Peki ya BDP’nin seçime girdiği her yerde ön seçimler düzenlense ve halk kendi temsilcilerini seçseydi ne olurdu? Böyle bir durumda adayların parti tarafından atanmayacağı, halkın içinden veya partiden çıkacağı kesin.

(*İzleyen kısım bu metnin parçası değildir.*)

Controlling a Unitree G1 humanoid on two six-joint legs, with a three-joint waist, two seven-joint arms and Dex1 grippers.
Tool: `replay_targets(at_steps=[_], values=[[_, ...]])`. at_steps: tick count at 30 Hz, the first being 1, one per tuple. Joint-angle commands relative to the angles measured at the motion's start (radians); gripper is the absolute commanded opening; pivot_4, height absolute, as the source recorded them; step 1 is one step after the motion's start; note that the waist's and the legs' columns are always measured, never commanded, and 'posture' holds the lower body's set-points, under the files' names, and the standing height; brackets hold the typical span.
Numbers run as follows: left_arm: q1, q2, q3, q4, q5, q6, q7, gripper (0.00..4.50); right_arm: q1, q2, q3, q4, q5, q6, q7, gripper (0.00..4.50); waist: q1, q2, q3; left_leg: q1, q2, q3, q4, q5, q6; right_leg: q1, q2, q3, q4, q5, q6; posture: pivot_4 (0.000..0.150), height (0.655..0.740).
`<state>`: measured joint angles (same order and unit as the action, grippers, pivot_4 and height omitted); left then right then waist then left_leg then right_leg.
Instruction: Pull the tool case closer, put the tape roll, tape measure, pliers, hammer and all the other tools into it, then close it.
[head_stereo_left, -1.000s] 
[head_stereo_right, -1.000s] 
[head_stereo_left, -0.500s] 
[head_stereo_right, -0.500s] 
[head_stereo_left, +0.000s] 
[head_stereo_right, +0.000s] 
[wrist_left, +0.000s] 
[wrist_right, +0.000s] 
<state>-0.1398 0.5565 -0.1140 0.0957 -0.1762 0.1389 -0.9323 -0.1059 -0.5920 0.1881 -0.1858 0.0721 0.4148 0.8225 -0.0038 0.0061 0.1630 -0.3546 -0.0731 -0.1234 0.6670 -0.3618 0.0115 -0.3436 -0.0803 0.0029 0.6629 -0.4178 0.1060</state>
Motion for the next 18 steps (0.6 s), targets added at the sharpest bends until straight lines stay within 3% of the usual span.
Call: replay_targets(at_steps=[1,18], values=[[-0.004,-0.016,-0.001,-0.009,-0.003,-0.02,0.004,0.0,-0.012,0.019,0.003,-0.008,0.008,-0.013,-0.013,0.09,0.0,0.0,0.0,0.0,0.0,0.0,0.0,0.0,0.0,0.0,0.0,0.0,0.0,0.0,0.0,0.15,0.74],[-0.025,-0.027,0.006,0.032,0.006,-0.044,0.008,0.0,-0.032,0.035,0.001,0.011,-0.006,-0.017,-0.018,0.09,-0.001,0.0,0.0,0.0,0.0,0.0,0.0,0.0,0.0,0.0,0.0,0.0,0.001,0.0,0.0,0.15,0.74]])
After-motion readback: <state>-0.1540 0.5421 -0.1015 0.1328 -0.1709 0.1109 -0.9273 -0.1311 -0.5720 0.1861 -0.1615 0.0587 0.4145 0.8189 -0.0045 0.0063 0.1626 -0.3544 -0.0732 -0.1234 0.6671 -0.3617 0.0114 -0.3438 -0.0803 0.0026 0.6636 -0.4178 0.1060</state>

BDP bu senaryoda, Diyarbakır’da yaptığı gibi sadece kadın adayları kabul etmek gibi bir baskı yapamazdı. Söz konusu kasaba ve kentlerde her yere seçim sandıklarının kurulduğunu ve halkın, diyelim ki, iki kadın ve üç erkek aday arasından seçim yaptığını bir düşünün. BDP’nin yüzde 40′ın üzerinde kadın aday çıkarması mümkün olur muydu? Bence bu, çok düşük bir ihtimal.

Kışanak emin ama…

Elbette, BDP gösterebildikleri kadar kadın aday göstererek cinsiyet ayrımcılığının değişmesi için katkıda bulunuyor. Kadınların özgürlüğünü desteklemekten başka ne yapabilirler ki? Bu, onların mücadelesinin ayrılmaz bir parçası ve kadınlar son 30 yılda çok daha güçlü hale geldi.

Gültan Kışanak bana bu konuda şöyle demişti: “Diyarbakır’da bazı belediyelerin başkanları uzun yıllardır kadın. Onlar başarılı oldu ve halkın desteğini de güvenini de kazandı. Bir kadının bütün bir şehri yönetim yönetemeyeceğini soranlar gerçekçi davranmıyor. Kadınlar Kürt hareketinin birçok alanında sorumluluk üstlendi, risk aldı ve bütün toplum bu mirasın farkında. Kürt kadınlarının hareketi, kadınlara karşı önyargıyı ezdi.”

Bir dahaki seçimlerde yeni sistem denenir mi?

Harika ama bu doğru mu? BDP bir dahaki yerel seçimlerde, halka yüzde 40 oranında kadın aday dayatmak yerinde, daha demokratik bir belediye seçimi sitemi düzenleyerek bunu sınayacak kadar cesur mu?

Sanmıyorum. Sonucun, sunmayı istedikleri kadar iyimser olmayacağını onlar da biliyor.